As an order of magnitude point, my experience has been that a bunch of CPUs trying to xadd has a throughput bottleneck on the scale of once per 50 to 100 nanoseconds.
But even if you allow an entire extra order of magnitude, at one per microsecond, that's still 10000 over the course of 10 milliseconds which is plenty for this usecase, at least for now.
As far as the startup process is concerned, SMT is two CPUs. I don't actually know how SMT works when one "CPU" has been started and the other hasn't... I guess it just pretends that it hit a hlt instruction on the unstarted "CPU"?
Except that you don't need to wait 10 ms for each AP -- you can start up the APs in parallel. There's just one small problem: All of the APs start up in the same state -- executing from the same CS:IP, and also the same stack pointer. Good luck having hundreds of CPUs stomping over each other's stacks.
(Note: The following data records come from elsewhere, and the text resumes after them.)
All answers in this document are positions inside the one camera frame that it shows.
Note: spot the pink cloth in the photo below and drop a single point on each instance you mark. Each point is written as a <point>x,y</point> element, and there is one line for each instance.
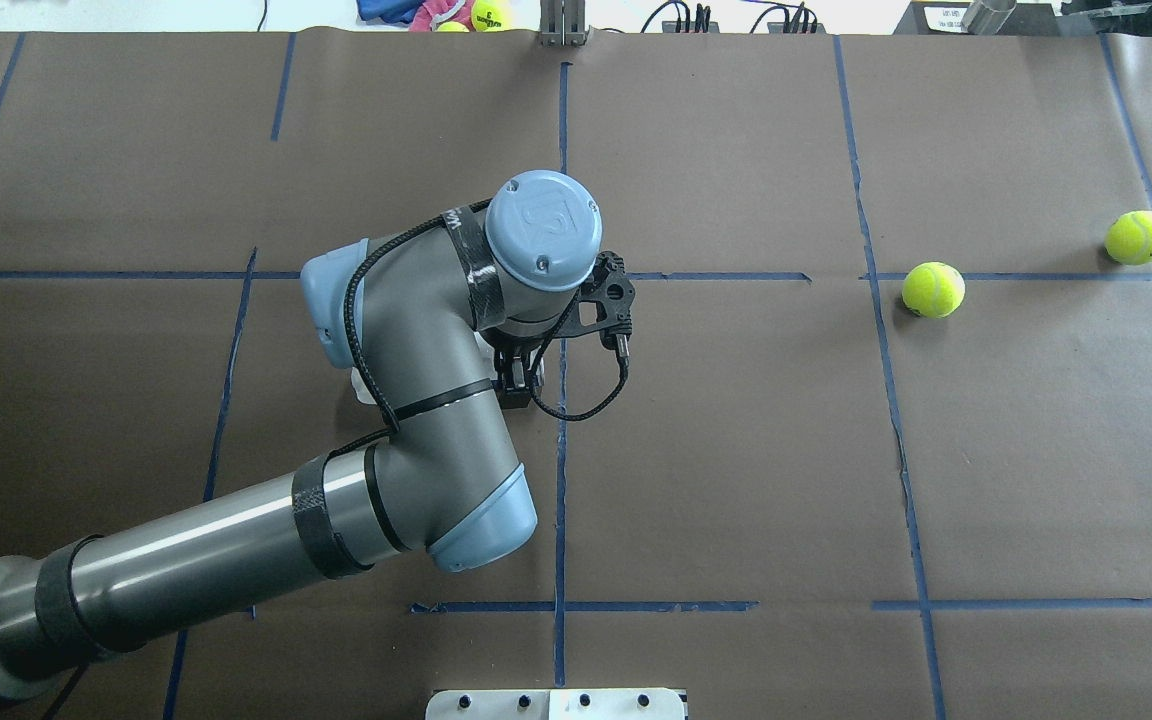
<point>431,16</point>

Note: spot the black box under cup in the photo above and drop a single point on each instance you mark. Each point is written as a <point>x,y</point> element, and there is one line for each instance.
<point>946,18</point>

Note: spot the aluminium frame post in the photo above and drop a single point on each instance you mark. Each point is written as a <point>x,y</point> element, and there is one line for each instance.
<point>563,23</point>

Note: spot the small steel cup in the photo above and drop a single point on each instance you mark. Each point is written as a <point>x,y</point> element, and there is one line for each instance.
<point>986,17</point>

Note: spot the white pedestal column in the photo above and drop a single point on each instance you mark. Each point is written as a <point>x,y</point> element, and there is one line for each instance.
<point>560,703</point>

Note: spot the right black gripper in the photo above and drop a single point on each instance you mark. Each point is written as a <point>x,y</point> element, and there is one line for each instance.
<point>513,374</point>

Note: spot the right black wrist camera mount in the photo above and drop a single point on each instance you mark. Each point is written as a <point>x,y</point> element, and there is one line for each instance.
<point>602,304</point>

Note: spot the yellow ball beside post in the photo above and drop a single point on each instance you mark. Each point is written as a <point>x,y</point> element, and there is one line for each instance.
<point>492,15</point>

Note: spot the yellow tennis ball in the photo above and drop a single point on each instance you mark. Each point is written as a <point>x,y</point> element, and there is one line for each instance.
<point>933,290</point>
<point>1128,240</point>

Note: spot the blue cloth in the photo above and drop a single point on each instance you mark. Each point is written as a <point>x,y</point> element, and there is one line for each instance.
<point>392,12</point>

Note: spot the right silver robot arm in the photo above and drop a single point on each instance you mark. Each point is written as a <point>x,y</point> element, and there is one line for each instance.
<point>430,330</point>

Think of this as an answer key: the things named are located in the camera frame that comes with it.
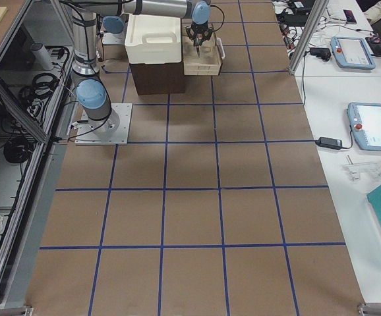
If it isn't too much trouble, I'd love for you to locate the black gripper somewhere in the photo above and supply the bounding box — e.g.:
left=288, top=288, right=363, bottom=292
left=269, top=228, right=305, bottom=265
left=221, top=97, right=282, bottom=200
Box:
left=185, top=22, right=214, bottom=45

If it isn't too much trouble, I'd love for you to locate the wooden drawer with white handle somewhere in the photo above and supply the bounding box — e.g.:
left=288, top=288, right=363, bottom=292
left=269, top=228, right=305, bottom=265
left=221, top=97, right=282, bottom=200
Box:
left=182, top=26, right=225, bottom=76

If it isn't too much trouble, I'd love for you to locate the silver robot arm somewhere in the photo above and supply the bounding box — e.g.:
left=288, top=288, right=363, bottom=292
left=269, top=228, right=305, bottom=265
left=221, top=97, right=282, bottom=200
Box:
left=60, top=1, right=214, bottom=142

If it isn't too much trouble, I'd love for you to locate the dark brown drawer cabinet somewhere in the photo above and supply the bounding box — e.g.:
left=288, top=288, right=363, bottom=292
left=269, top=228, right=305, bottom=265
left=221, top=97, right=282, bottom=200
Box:
left=130, top=61, right=185, bottom=95

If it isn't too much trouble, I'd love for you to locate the white plastic storage box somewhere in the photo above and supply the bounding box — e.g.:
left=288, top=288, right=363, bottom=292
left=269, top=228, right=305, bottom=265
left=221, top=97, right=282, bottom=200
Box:
left=125, top=15, right=182, bottom=65

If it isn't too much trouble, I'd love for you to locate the upper blue teach pendant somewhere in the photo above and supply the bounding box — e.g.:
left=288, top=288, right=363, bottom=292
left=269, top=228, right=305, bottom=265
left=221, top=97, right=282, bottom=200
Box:
left=330, top=36, right=376, bottom=70

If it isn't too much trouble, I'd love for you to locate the blue teach pendant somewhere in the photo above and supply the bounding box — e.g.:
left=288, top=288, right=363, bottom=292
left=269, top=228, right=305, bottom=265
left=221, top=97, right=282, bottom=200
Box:
left=330, top=36, right=376, bottom=70
left=347, top=102, right=381, bottom=151

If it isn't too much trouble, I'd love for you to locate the black power adapter brick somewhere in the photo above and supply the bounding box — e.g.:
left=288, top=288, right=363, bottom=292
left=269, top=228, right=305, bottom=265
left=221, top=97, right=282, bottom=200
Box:
left=315, top=136, right=343, bottom=150

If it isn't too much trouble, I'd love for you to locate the lower blue teach pendant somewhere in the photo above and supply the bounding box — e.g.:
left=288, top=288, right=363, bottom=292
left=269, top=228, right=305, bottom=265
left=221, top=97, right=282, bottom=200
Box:
left=347, top=102, right=381, bottom=151

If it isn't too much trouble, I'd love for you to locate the clear acrylic part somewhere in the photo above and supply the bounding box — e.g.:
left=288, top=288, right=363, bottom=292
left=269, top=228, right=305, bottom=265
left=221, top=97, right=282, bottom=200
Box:
left=343, top=156, right=381, bottom=182

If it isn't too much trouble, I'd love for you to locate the aluminium frame post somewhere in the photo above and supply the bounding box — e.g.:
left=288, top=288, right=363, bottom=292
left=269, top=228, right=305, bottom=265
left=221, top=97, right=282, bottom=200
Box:
left=288, top=0, right=329, bottom=75

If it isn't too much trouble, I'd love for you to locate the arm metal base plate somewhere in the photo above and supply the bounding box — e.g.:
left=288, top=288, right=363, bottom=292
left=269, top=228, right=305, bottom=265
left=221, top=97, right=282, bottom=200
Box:
left=74, top=103, right=132, bottom=145

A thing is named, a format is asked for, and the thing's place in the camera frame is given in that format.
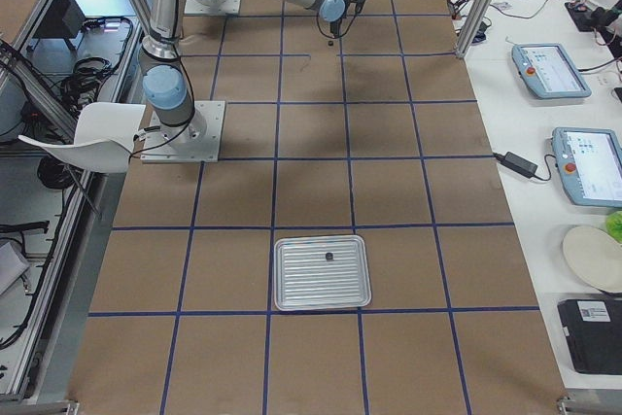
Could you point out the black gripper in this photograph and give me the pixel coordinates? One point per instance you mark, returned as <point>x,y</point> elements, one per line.
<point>334,26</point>

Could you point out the black power adapter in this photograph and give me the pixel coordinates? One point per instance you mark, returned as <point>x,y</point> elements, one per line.
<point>516,164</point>

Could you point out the upper teach pendant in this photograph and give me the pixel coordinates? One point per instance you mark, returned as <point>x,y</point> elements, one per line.
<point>548,72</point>

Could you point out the ribbed metal tray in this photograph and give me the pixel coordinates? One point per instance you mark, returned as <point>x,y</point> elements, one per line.
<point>304,280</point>

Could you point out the lower teach pendant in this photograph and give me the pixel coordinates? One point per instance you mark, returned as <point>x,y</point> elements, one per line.
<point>589,164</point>

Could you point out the white plate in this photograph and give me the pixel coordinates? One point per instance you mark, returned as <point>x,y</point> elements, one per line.
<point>594,257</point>

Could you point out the teach pendant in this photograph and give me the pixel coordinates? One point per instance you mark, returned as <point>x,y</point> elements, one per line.
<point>548,72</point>
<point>589,164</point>

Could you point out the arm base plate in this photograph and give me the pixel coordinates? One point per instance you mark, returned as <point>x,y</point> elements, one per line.
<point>212,8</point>
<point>200,141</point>

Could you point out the white chair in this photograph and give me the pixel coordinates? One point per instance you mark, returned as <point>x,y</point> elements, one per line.
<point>103,138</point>

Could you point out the black laptop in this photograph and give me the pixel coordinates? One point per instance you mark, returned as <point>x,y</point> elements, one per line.
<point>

Except that if you're careful, it doesn't matter -- you can even make a function call if you want because all of the CPUs will push the same return address onto the stack.
Implementing this in FreeBSD is on my "speeding up the boot" to-do list. I know it's possible though, because someone told me that they had already done exactly this in a different (non open source) system.
Lexicon for the non-x86 people: SMP = Symmetric MultiProcessing, aka more than one "virtual CPU". AP = Auxiliary Processor, any CPU other than the one which the BIOS starts up for you. IPI = InterProcessor Interrupt, how CPUs wake each other up. CS:IP = Code Segment + Instruction Pointer, where the CPU is reading instructions from.